▸ About this exercise: Where a line of the records contains the word "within", show that line.

####################

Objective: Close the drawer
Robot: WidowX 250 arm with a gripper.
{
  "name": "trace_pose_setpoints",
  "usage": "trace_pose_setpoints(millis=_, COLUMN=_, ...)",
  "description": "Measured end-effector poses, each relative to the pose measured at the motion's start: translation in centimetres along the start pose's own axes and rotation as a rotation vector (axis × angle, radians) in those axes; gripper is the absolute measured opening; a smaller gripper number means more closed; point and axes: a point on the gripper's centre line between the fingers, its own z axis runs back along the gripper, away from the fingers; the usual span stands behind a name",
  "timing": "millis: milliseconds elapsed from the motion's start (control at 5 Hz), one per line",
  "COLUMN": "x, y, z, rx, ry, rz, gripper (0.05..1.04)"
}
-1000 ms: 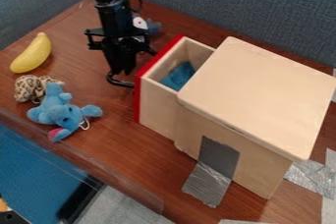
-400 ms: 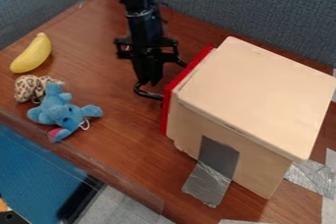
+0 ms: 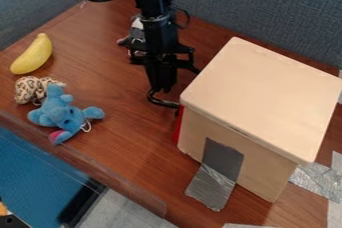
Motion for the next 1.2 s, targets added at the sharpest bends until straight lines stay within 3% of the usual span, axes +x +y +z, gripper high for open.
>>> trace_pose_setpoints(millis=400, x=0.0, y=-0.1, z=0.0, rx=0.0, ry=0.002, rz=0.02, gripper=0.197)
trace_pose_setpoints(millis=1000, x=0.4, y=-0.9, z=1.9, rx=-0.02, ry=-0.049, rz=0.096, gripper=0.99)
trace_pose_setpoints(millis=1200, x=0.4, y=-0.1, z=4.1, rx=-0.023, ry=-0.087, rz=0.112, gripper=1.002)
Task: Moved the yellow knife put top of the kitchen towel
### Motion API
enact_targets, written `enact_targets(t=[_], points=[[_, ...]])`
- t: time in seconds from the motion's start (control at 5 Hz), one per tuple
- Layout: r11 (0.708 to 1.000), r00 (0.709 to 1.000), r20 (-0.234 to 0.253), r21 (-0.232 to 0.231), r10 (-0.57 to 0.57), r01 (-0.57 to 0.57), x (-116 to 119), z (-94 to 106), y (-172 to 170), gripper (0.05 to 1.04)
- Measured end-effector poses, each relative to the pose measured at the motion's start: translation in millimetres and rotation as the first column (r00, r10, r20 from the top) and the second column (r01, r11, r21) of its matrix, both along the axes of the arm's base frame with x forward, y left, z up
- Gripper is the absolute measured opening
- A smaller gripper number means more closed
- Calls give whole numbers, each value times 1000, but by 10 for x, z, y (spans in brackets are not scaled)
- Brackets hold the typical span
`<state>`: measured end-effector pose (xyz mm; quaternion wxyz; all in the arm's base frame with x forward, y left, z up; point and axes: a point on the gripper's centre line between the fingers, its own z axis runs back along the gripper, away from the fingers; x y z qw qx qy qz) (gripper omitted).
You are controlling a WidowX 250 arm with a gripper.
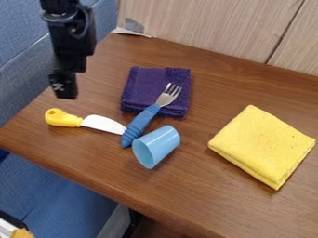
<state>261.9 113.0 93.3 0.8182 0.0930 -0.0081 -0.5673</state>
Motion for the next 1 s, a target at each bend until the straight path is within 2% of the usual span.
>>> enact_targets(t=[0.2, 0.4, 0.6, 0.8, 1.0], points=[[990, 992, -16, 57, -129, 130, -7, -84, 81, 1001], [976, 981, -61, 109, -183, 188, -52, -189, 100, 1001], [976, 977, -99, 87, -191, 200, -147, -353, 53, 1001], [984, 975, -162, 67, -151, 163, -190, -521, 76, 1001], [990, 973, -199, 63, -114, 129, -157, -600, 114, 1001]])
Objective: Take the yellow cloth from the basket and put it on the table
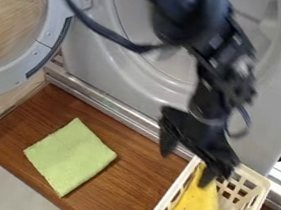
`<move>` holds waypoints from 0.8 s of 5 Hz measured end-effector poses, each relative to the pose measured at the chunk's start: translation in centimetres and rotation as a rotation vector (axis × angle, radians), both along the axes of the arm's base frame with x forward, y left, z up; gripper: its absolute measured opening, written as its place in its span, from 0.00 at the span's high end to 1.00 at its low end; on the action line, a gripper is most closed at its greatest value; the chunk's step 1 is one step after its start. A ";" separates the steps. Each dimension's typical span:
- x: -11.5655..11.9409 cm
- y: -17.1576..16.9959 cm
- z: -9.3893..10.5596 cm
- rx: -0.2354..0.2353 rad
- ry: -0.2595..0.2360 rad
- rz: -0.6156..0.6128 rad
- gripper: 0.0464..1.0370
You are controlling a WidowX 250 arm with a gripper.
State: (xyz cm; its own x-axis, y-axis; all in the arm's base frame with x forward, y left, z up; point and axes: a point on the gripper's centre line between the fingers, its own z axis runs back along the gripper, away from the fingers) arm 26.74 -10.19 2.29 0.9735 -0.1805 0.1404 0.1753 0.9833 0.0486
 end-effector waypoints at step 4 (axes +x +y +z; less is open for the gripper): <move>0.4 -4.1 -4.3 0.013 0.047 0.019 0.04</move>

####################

▸ Reply:
Motion for the next 1.2 s, targets added at the sharpest bends until straight lines stay within 3% of the usual span, axes +x +y +z, gripper high for open.
Motion for the next 1 s, a target at each bend until the straight path is within 2% of the usual span.

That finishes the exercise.